Les suites opératoires sont habituellement simples. Le soir de l'intervention, vous pourrez être mis au fauteuil. J'utilise encore des redons pendant moins de 24 heures et peut-être seront-ils abandonnés d'ici quelques temps, comme pour les prothèses d'épaule et de genou.
Le lendemain de l'intervention, vous marchez avec votre kinésithérapeute qui vous autonomisera dans la chambre.
Le 2ème jour post-opératoire, vous marcherez dans les couloirs et, le 3ème jour, dans les escaliers.
Ensuite, vous pourrez rentrer à domicile ou partir en convalescence.

Un bilan radiographique de contrôle sera réalisé avant la sortie pour dépister tout problème avant votre départ.

Vous bénéficierez d'une contention par bas à varices pour six semaines à dater de l'intervention et d'une prévention par Héparine pour éviter toute phlébite ou embolie pulmonaire.
Les soins infirmiers seront poursuivis à domicile de même que la rééducation.
Vous serez revu en contrôle à six semaines par de votre chirurgien.

Les complications les plus fréquentes : sont les phlébites et/ou les embolies pulmonaires qui peuvent survenir même sous traitement prophylactique.
Il faudra toujours garder en mémoire, bien sûr, le risque de surinfection qui est possible, même plusieurs années après la chirurgie, notamment à partir d'un foyer infectieux urinaire, digestif, cutané ou dentaire qu'il faudra prendre en charge de manière énergique.

Les luxations de prothèses, dans ma pratique, sont exceptionnelles compte tenu du soin que j'apporte aux bons réglages de la tension musculaire et de l'orientation des pièces prothétiques.
Si toutefois, elle survenait, il faudrait effectuer une réduction sous anesthésie générale après transfert par les pompiers, ce qui n'aurait pas forcément de conséquence fonctionnelle sur le long terme.
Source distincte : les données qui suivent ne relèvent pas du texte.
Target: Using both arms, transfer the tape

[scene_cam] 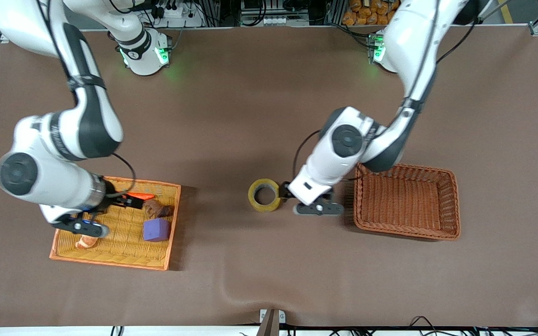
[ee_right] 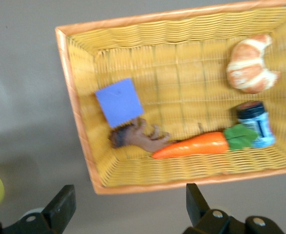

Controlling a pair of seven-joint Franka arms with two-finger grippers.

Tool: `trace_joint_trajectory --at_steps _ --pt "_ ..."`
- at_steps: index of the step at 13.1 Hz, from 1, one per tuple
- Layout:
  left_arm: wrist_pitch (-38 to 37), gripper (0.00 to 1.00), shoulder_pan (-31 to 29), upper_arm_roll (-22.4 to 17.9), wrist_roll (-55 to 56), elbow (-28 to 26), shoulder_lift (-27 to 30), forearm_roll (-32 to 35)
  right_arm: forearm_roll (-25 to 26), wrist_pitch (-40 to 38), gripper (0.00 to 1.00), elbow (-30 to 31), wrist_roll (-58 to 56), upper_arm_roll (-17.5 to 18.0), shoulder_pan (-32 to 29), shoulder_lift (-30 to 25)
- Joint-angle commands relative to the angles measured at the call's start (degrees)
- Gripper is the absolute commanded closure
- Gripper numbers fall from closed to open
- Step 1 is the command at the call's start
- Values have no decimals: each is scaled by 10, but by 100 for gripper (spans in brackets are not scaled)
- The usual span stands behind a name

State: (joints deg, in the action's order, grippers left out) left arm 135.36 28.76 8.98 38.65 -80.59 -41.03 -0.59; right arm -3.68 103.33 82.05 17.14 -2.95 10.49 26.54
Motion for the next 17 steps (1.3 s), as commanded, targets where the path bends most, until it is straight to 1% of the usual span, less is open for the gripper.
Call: trace_joint_trajectory --at_steps 1,3,4,7,8,9,10,11,13,15,16,17 --pt "25 0 55 -41 45 28 -45 9 4 6 0 101 -89 13 -38 -93" --pt "52 0 72 -45 48 35 -78 9 4 4 0 151 -158 13 -73 -149" --pt "63 0 78 -47 56 40 -93 9 5 1 0 166 -183 12 -85 -178" --pt "66 0 106 -67 63 37 -99 10 13 -63 0 158 -213 11 -115 -233" --pt "66 22 106 -67 63 35 -99 10 33 -77 0 159 -207 12 -113 -253" --pt "66 47 107 -67 63 34 -103 10 50 -91 0 159 -202 15 -110 -267" --pt "66 83 108 -67 63 34 -107 11 53 -100 0 159 -189 15 -109 -276" --pt "65 100 108 -67 63 34 -107 19 54 -106 0 159 -179 16 -109 -285" --pt "64 100 106 -67 63 30 -107 26 54 -106 0 157 -182 15 -112 -289" --pt "61 100 91 -67 64 29 -95 26 54 -103 0 147 -182 17 -110 -293" --pt "59 100 79 -67 63 27 -82 27 54 -94 0 145 -183 16 -110 -292" --pt "48 100 54 -67 58 15 -50 28 52 -83 0 143 -182 15 -111 -292"
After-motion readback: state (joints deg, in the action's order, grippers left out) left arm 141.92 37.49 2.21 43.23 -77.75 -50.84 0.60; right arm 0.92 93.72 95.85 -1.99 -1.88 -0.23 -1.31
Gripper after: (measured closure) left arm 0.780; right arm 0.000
Ce n'est qu'en cas de récidive régulière qu'une chirurgie de reprise devra être envisagée.

La longueur des membres est respectée, et je met en place une fiche au niveau du fémur distal, une fiche au niveau de la crête iliaque pour limiter au maximum le différentiel, qui sera de l'ordre du millimètre, puisque la mesure du membre sera réalisée plusieurs fois pendant l'intervention, notamment avant, pendant et après les essais.

 Radio prothèse totale de hanche

La durée de vie d'un implant prothétique est supérieure à 15 ans aujourd'hui chez les jeunes, la mise en place d'un implant non cimenté, réhabitable, avec interface céramique laisse espérer une durée de vie encore bien supérieure.

La chirurgie de reprise prothétique est régulièrement pratiquée notamment sur des implants mis en place il y a plus de 10-15 ans alors que l'on utilisait, en ces temps, un interface métal-polyéthylène qui occasionnait des débris d'usure et un descellement de la pièce fémorale et/ou cotyloïdienne.
Cette chirurgie de reprise est effectuée idéalement par des implants non cimentés pour le fémur et le cotyle mais ceci n'est pas toujours possible notamment chez les personnes âgées où des interventions plus simples et moins hémorragiques seront réalisées avec notamment changement d'une seule des deux parties et stabilisation du fémur par du ciment.
Ce type de chirurgie est effectué au cas par cas en fonction de l'âge du patient, des dégâts osseux, musculaires et du nombre d'interventions préalables. Elle nécessite un matériel spécifique qui sera commandé spécialement.